* PROBLEM DESCRIPTION: Look below. Copy each line that has "plastic" in it.

* RECORDS SUPPLIED:
== Segment start ==
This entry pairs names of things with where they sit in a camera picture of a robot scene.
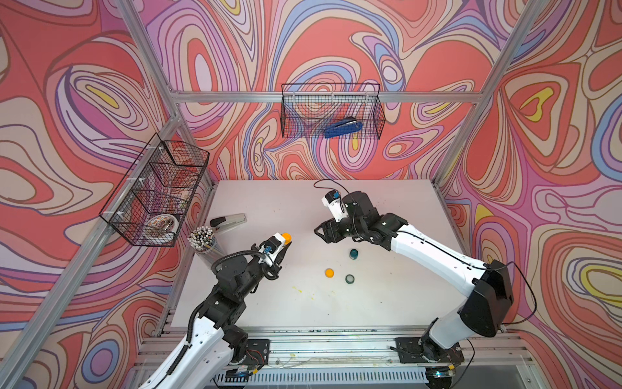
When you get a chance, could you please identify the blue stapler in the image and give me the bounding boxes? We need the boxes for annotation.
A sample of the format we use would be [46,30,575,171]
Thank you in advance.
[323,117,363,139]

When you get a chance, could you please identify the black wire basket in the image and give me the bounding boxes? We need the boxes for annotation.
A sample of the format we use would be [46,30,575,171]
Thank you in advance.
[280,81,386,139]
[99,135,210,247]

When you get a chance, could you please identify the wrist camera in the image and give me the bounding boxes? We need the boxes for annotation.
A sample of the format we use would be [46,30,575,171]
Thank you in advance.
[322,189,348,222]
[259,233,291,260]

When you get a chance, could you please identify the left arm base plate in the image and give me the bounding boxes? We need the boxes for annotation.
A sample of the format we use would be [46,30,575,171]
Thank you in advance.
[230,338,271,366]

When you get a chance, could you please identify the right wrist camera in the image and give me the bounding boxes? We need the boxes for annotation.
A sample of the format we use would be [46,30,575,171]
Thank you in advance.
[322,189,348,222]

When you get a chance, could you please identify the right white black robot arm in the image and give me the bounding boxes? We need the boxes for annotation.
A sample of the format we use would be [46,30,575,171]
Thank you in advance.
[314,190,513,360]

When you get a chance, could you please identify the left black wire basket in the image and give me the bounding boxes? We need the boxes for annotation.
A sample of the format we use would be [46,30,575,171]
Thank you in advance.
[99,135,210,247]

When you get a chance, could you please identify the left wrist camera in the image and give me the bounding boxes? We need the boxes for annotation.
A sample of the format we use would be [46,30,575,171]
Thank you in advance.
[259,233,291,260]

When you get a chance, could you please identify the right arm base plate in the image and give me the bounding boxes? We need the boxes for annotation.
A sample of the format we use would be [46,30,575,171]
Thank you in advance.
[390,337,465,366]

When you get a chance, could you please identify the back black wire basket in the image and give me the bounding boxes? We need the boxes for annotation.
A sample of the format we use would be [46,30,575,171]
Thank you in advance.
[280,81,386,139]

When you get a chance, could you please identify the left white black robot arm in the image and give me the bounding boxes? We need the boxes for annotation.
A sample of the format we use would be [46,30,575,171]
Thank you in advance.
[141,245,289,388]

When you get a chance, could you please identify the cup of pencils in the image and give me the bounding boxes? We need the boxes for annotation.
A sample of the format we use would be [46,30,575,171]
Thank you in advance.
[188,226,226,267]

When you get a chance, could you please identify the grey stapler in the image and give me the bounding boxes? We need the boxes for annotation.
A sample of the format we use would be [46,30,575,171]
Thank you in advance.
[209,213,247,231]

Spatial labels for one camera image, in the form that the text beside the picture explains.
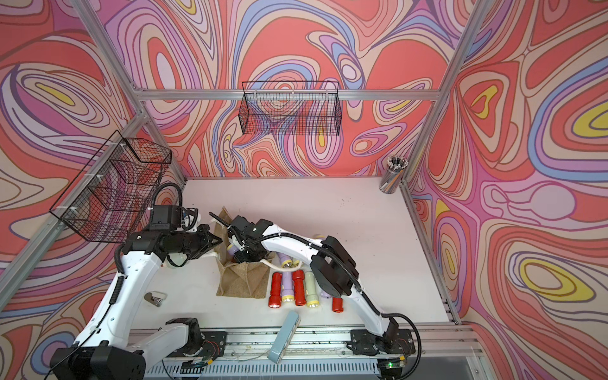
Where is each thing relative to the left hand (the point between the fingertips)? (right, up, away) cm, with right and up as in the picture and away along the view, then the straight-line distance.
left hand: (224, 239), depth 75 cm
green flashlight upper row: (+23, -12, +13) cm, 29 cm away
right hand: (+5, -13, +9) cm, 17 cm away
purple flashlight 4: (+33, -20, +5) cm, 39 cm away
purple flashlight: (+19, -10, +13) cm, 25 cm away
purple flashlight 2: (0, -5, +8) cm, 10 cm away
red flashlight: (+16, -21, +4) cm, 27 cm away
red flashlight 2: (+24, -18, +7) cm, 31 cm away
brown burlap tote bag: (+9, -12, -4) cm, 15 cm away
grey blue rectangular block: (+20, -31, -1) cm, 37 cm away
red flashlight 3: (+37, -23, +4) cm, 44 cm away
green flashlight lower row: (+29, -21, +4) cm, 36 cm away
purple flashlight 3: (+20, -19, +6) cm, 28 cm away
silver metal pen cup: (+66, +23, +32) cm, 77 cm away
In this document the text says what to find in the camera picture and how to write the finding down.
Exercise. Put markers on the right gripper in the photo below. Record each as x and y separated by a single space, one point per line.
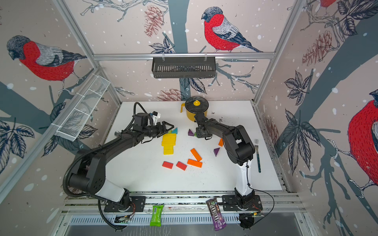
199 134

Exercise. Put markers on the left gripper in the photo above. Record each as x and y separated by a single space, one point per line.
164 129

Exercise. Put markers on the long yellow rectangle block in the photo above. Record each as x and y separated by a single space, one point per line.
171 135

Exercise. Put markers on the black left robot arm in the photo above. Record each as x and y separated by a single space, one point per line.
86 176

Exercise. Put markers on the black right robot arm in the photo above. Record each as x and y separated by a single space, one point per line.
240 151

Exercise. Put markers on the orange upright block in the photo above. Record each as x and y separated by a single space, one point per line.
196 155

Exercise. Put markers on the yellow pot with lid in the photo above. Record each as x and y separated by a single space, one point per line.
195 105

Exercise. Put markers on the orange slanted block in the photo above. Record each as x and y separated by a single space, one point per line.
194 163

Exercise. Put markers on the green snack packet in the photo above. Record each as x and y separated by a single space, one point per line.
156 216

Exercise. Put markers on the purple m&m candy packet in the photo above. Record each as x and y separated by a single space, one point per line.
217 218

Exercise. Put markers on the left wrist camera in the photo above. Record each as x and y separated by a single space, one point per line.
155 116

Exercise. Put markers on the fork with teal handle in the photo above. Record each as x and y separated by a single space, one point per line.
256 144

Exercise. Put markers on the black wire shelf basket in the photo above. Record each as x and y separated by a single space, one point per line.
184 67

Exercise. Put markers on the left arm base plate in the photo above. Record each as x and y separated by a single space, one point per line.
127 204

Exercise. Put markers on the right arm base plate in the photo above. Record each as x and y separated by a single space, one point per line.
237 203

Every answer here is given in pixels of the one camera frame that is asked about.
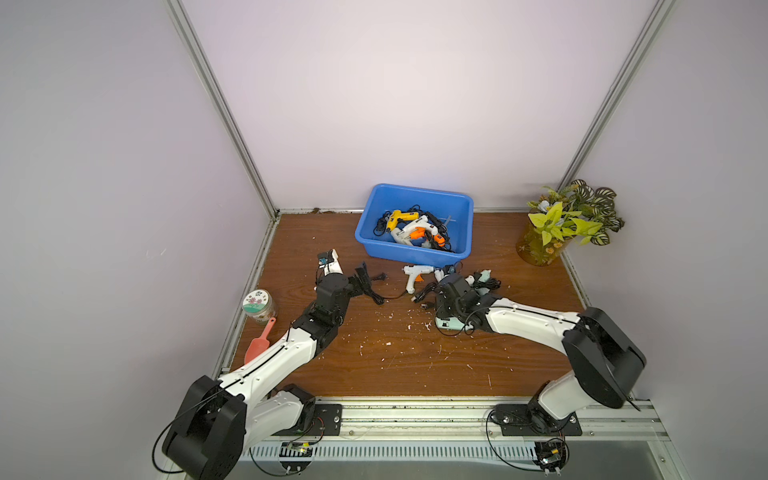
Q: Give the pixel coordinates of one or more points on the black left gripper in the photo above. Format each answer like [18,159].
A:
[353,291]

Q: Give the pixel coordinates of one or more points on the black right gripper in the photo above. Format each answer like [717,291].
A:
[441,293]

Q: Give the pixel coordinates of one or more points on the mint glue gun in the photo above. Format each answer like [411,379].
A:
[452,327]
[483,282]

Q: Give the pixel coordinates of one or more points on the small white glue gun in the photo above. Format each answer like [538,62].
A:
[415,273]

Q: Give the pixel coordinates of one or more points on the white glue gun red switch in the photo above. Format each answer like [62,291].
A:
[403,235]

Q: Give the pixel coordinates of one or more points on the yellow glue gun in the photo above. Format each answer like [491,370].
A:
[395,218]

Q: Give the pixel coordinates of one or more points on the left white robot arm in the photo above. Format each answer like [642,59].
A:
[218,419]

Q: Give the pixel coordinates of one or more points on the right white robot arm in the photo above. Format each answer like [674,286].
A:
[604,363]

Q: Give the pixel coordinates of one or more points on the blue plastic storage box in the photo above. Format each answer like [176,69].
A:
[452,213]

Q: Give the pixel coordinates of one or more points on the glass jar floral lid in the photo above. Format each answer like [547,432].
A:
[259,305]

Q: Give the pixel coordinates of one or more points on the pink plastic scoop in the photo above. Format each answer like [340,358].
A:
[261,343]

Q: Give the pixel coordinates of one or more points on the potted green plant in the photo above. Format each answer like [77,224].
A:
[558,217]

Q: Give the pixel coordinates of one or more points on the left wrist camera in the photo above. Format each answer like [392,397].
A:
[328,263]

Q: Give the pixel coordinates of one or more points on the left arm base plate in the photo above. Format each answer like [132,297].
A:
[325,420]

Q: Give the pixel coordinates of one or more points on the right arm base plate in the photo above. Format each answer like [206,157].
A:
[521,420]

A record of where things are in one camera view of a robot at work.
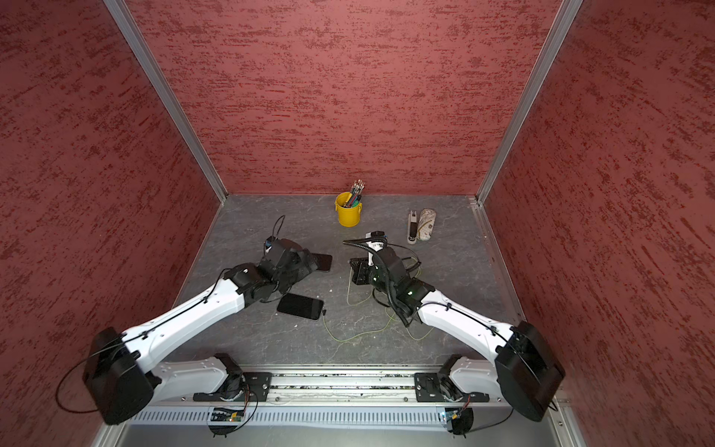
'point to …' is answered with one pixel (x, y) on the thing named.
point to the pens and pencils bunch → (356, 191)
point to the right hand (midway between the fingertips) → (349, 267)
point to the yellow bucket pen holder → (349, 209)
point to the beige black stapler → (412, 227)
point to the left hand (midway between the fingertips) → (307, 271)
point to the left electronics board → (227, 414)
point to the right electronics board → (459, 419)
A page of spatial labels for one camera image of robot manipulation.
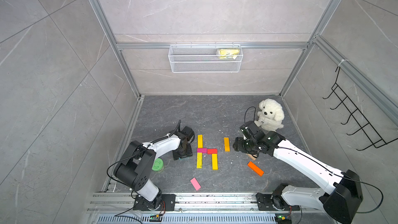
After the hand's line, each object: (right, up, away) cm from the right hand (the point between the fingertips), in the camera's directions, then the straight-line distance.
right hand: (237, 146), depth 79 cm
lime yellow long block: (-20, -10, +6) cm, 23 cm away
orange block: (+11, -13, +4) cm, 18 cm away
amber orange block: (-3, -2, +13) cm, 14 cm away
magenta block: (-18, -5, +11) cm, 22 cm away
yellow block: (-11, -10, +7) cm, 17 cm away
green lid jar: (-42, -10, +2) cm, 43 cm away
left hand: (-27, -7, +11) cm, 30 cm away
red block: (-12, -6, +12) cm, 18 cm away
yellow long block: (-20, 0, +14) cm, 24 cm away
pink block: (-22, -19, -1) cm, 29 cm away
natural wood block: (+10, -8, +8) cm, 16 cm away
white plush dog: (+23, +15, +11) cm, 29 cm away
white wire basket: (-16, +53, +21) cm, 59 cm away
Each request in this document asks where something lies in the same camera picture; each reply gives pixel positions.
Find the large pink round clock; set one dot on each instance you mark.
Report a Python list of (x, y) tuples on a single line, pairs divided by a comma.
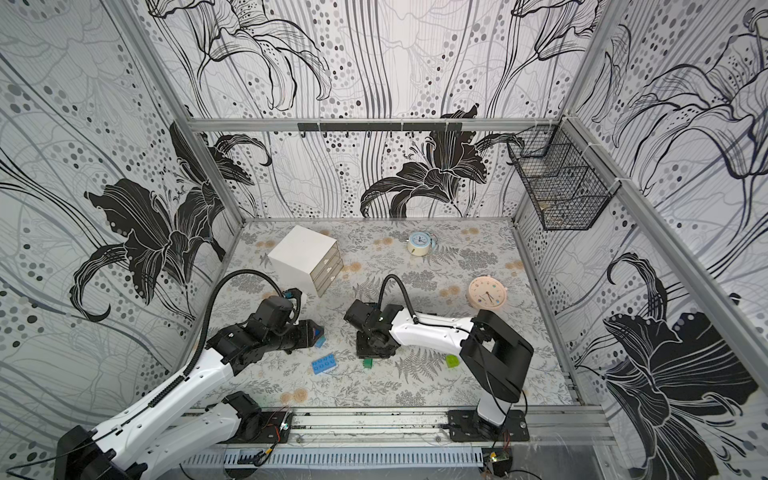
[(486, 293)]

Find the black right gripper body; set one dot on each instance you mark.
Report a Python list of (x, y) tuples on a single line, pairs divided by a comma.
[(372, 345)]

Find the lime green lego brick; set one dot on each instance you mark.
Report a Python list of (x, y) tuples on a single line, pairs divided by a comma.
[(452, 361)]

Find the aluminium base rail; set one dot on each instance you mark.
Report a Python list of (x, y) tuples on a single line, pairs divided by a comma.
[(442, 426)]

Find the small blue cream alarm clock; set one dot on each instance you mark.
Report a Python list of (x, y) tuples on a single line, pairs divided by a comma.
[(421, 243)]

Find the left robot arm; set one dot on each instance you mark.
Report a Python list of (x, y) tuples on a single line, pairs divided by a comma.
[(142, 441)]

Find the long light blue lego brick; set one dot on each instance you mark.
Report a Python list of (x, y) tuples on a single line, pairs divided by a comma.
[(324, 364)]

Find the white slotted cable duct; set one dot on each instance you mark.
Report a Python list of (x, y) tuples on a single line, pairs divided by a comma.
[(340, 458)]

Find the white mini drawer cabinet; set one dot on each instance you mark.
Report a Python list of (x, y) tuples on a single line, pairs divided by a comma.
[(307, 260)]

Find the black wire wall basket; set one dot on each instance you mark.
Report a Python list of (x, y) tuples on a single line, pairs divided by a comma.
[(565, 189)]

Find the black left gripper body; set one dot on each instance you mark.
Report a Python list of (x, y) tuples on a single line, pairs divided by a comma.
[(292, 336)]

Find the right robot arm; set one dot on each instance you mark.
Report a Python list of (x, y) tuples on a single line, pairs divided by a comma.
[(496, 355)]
== Segment end ==
* RESPONSE BOX:
Q: Give the pixel coordinates of one or more points on the blue plastic storage box in the photo above. Format each answer like [176,69].
Q: Give the pixel coordinates of one or more points on the pink plastic scoop in the photo above. Format each answer like [340,358].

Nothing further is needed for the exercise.